15 desalojados na sequência de derrocada

O presidente da Câmara de Guimarães garante que nada fazia prever a derrocada ocorrida esta tarde sobre a circular urbana que liga Guimarães a Fafe e que deixou em risco dez habitações. Seis famílias ficaram desalojadas.

António Magalhães referiu que os meios de socorro estão na zona para verificar se alguma viatura foi atingida pela derrocada. O autarca garante que não tem conhecimento de vítimas, mas a Protecção Civil continua a trabalhar no terreno.
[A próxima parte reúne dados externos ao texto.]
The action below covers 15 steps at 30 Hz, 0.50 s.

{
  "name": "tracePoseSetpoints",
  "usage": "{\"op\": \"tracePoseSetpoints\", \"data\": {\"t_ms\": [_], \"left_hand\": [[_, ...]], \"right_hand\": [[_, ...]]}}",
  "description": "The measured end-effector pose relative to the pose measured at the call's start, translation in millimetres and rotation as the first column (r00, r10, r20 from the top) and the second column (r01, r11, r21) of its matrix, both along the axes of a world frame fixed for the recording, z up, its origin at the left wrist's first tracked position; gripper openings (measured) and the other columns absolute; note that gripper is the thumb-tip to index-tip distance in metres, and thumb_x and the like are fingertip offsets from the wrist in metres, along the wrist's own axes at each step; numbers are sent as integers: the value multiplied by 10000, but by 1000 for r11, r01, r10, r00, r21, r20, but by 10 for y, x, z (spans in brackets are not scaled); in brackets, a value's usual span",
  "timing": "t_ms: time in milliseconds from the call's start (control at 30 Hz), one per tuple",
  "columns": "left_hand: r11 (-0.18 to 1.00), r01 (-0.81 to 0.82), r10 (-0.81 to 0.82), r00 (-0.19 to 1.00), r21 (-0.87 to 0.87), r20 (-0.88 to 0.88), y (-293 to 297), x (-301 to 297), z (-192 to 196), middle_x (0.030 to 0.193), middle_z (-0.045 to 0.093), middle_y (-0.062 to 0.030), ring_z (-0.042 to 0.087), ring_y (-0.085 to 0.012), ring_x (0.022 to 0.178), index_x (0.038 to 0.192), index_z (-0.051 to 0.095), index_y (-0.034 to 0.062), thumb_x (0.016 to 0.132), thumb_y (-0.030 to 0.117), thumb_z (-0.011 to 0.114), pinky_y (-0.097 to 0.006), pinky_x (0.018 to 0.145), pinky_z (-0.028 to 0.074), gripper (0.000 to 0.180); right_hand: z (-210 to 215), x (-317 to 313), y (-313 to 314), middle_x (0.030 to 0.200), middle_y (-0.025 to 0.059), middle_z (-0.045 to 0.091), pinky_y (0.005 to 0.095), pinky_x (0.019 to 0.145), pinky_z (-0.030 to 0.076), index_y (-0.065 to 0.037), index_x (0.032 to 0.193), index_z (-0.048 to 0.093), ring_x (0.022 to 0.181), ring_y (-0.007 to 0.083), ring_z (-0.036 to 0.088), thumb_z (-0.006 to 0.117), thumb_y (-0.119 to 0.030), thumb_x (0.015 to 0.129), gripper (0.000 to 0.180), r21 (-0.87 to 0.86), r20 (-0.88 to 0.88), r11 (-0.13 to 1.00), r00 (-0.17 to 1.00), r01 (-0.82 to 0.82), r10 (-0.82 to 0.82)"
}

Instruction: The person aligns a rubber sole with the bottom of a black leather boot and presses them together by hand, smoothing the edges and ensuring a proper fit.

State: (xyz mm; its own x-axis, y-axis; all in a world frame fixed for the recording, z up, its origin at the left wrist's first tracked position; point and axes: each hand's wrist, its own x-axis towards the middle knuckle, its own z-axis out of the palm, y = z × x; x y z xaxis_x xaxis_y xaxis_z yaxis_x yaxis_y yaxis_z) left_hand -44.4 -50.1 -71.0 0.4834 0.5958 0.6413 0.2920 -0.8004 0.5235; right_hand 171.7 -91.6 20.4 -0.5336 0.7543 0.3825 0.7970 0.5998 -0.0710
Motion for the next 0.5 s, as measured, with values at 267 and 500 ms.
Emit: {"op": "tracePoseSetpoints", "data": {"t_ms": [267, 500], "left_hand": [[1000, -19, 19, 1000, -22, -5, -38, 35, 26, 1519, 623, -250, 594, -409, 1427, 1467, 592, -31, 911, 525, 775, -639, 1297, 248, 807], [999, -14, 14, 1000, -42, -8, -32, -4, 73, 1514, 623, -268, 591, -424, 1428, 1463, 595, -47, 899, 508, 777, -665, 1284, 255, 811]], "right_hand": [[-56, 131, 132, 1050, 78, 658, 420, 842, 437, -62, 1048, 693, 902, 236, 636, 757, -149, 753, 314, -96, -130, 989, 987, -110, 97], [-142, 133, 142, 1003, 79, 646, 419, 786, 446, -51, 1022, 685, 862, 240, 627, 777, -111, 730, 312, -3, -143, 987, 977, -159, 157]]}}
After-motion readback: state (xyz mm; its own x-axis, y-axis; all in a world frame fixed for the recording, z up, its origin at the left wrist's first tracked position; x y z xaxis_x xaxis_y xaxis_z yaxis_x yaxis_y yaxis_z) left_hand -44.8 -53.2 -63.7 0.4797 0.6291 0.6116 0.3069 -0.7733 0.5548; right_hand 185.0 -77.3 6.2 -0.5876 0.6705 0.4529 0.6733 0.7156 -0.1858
"Não havia nenhum sinal anteriormente que pudesse prever o que aconteceu, mas estamos no terreno para solucionar o problema", salientou ao DN. Para além dos bombeiros, Polícia Municipal, engenheiros e técnicos, também uma equipa de Ação Social da autarquia vimaranense está no terreno a apoiar as pessoas que ficaram desalojadas.

São seis famílias, num total de 15 pessoas, que vão ter que passar a noite fora de casa.O autarca disse ao DN que os desalojados dispensaram o alojamento disponibilizado pela câmara, optando pelo acolhimento em casa de familiares. Na sequência do aluimento de terras, os blocos de apartamentos onde viviam ficaram em risco de colapso.

António Magalhães, que tem também a seu cargo o pelouro do Urbanismo, referiu que o local da derrocada é uma zona com dois prédios construídos há "relativamente pouco tempo", não sabendo no entanto precisar a data. "A dimensão [da derrocada] é de tal ordem que vai dar muitas preocupações no futuro", acrescentou.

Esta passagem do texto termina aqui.